# Looking for a summer job



## JoshH (Sep 28, 2007)

I know it's a little early but I will be looking for a deckhand job on a bottom fishing charterboat this summer. I spend a lot of weekends out on the water bottom fishing, so needless to say I can tie knots, bait hooks, make rigs, coach and teach beginners, clean fish, and I am pretty deadly with a gaff. I can tell most size limits and ID most fish, no problem. I'm honest, reliable, and hardworking. I have a 3.75 GPA at West Florida High School Of Advanced Technology. I also have my boaters safety license if that means anything. Please let me know if you might have an opening.
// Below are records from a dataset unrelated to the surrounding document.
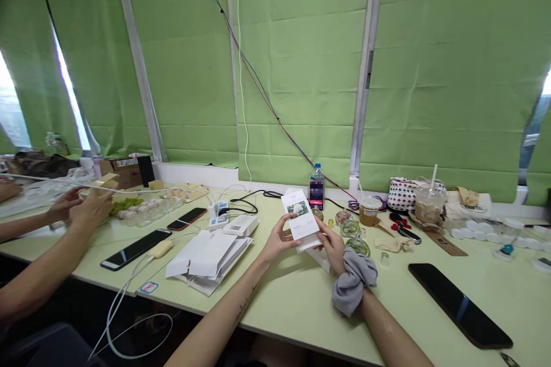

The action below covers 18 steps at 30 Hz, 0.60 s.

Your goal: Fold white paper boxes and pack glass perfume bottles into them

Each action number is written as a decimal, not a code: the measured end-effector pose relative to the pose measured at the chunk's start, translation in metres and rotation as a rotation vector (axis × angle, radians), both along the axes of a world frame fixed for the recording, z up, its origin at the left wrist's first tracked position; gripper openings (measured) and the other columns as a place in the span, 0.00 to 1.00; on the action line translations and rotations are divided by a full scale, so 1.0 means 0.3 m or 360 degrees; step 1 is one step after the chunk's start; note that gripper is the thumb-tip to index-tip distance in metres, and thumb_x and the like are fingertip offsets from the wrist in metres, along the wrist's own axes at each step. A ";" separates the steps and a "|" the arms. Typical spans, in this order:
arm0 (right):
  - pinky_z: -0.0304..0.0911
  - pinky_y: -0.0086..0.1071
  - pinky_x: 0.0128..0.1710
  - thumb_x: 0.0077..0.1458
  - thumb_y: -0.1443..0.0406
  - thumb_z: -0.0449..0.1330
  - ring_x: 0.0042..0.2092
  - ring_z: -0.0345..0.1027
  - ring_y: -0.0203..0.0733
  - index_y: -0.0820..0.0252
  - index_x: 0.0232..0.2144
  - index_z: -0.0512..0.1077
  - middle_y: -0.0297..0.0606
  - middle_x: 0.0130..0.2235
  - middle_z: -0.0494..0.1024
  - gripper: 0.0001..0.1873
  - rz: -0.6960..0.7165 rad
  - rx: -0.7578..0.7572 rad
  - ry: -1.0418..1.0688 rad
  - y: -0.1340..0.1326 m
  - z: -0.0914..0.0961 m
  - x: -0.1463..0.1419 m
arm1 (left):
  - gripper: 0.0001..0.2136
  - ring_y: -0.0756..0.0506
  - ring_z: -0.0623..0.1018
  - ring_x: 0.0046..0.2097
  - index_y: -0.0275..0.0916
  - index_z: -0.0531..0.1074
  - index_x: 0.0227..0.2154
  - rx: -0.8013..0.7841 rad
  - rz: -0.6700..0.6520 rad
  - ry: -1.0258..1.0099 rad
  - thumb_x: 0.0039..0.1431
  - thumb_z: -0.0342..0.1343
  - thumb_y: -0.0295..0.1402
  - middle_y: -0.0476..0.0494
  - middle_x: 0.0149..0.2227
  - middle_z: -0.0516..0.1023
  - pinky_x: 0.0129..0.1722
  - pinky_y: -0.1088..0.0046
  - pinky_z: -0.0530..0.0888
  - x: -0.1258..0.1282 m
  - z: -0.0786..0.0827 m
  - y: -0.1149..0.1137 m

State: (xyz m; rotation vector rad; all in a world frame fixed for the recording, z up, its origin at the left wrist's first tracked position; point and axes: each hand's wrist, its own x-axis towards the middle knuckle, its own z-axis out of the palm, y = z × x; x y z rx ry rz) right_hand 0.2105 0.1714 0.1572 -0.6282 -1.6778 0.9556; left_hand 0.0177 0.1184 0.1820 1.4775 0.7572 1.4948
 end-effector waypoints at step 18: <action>0.68 0.41 0.30 0.54 0.47 0.54 0.29 0.69 0.47 0.56 0.58 0.67 0.45 0.42 0.77 0.33 0.0170 -0.0098 0.0171 -0.074 0.060 -0.002 | 0.39 0.38 0.77 0.49 0.47 0.64 0.54 0.0004 0.0011 -0.0095 0.35 0.72 0.31 0.37 0.61 0.63 0.45 0.64 0.75 0.003 0.002 0.008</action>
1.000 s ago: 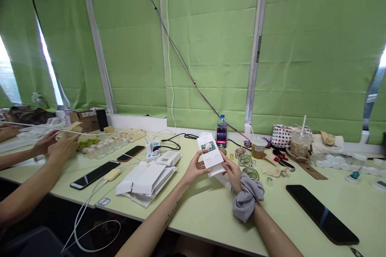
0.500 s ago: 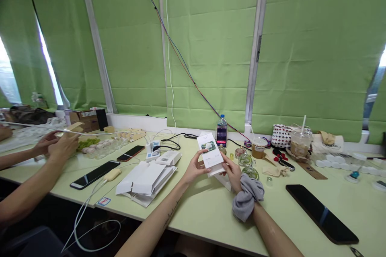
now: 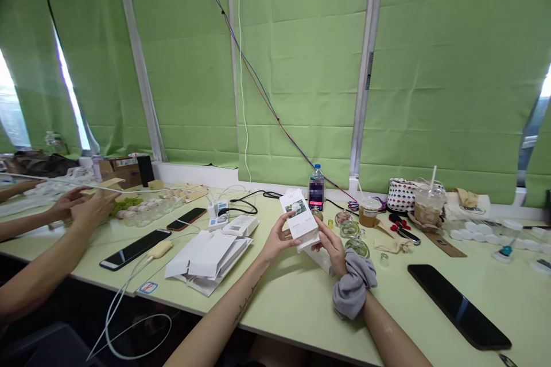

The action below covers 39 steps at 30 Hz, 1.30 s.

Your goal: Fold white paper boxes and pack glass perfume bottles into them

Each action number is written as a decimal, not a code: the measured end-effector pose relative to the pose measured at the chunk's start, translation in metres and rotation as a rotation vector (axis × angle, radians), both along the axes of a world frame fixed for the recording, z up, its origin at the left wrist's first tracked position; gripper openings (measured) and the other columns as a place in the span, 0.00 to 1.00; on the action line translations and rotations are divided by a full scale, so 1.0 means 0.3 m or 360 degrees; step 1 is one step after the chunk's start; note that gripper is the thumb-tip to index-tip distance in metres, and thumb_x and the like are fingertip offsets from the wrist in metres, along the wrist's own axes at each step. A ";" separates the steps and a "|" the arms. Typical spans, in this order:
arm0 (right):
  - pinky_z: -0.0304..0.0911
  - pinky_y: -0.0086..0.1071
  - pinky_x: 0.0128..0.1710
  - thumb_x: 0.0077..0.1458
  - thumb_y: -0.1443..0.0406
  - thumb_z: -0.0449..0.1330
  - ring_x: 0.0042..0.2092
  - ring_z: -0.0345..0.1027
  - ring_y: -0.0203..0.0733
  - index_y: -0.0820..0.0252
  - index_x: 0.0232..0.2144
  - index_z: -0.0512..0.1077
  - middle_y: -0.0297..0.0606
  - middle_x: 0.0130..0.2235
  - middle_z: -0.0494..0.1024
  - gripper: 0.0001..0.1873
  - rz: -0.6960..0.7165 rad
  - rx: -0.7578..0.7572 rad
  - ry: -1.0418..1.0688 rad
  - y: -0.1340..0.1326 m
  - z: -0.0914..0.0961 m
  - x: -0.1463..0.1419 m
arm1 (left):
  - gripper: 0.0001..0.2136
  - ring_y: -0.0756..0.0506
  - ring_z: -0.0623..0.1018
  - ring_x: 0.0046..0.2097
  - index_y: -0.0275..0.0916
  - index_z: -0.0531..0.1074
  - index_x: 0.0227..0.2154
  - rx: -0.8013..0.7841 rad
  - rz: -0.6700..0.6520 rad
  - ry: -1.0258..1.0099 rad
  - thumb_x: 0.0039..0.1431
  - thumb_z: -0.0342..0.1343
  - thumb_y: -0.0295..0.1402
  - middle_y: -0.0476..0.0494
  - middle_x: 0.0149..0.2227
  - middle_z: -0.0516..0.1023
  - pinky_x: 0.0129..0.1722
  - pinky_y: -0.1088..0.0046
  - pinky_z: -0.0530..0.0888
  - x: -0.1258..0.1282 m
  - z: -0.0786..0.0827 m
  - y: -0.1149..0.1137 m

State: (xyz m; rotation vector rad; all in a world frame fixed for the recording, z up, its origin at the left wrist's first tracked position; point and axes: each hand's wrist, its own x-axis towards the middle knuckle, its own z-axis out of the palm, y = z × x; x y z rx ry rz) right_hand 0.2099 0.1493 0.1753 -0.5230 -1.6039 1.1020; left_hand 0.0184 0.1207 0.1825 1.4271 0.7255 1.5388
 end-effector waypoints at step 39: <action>0.72 0.40 0.36 0.46 0.49 0.64 0.33 0.72 0.44 0.61 0.52 0.73 0.42 0.41 0.79 0.34 -0.0182 0.0009 0.0121 0.046 -0.046 -0.035 | 0.31 0.43 0.78 0.42 0.46 0.66 0.52 -0.0017 -0.0023 0.0042 0.42 0.69 0.34 0.40 0.52 0.72 0.40 0.68 0.75 -0.002 -0.013 0.007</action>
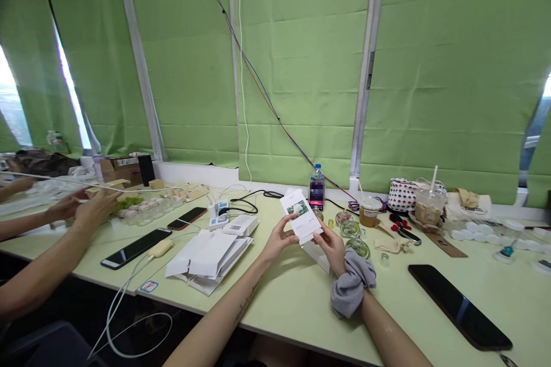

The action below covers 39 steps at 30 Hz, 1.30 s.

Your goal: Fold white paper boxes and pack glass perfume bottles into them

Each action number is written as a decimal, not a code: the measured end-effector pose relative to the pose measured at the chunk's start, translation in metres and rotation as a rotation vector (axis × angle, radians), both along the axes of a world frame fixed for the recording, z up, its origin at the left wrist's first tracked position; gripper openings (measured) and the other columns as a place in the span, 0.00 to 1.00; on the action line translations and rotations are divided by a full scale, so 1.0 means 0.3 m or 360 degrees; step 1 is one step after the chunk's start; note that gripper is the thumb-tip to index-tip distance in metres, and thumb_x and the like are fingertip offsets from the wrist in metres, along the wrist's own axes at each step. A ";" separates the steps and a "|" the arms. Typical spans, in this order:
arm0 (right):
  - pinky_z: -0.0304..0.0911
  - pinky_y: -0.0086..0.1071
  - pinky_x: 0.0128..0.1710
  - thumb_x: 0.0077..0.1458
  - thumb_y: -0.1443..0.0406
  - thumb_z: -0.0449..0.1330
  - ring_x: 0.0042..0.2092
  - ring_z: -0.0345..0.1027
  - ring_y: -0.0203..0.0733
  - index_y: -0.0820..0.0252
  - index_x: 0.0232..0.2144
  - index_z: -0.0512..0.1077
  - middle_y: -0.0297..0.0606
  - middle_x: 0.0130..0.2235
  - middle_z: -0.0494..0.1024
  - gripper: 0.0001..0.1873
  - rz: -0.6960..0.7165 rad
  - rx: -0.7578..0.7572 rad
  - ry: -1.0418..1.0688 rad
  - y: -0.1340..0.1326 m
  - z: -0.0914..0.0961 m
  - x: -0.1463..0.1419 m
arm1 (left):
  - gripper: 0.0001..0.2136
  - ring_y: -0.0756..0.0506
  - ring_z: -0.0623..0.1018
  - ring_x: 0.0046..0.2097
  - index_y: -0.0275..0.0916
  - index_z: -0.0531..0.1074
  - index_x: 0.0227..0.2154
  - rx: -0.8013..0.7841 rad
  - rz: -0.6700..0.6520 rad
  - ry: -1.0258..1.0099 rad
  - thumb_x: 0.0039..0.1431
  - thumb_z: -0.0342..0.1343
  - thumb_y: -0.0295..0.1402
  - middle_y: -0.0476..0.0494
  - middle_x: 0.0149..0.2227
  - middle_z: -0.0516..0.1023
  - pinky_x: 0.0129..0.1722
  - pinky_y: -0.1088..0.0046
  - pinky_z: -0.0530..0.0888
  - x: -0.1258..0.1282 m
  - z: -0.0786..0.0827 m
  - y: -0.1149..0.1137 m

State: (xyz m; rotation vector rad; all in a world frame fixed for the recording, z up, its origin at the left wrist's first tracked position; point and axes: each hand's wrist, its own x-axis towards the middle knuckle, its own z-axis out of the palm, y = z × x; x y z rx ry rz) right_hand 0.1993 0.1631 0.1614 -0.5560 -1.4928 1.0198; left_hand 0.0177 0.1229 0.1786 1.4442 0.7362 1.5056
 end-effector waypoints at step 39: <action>0.65 0.34 0.25 0.41 0.57 0.69 0.25 0.68 0.41 0.54 0.41 0.71 0.38 0.31 0.77 0.23 0.0190 -0.0179 0.0129 -0.046 0.045 0.010 | 0.23 0.42 0.76 0.44 0.44 0.66 0.46 -0.0043 -0.0222 -0.0030 0.48 0.65 0.41 0.40 0.55 0.66 0.36 0.69 0.77 0.004 -0.005 -0.005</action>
Thanks


----------



## FenderBender (Oct 2, 2007)

Josh, go down to marinas and meet captains in person and tell them you want to work. Offer to run the first couple of trips for free without deckpay to show them what you got. Thats what I did 3 summers ago when I moved down here and i've been doing it ever since. Good luck, its a fun fun job with great pay and you meet new people and fish everyday! Hope you don't mind getting up early. Good luck!


----------



## Clay-Doh (Oct 2, 2007)

If any of you captains on here are maybe lookin for a deckhand, I know Josh, he's a great kid, fishes hard all day and all night during a tournament, in shape, and great attitude. You can just tell he's had a good upbringing. 

He would be perfect for your boat, and your charters would love him for his good spirit.


----------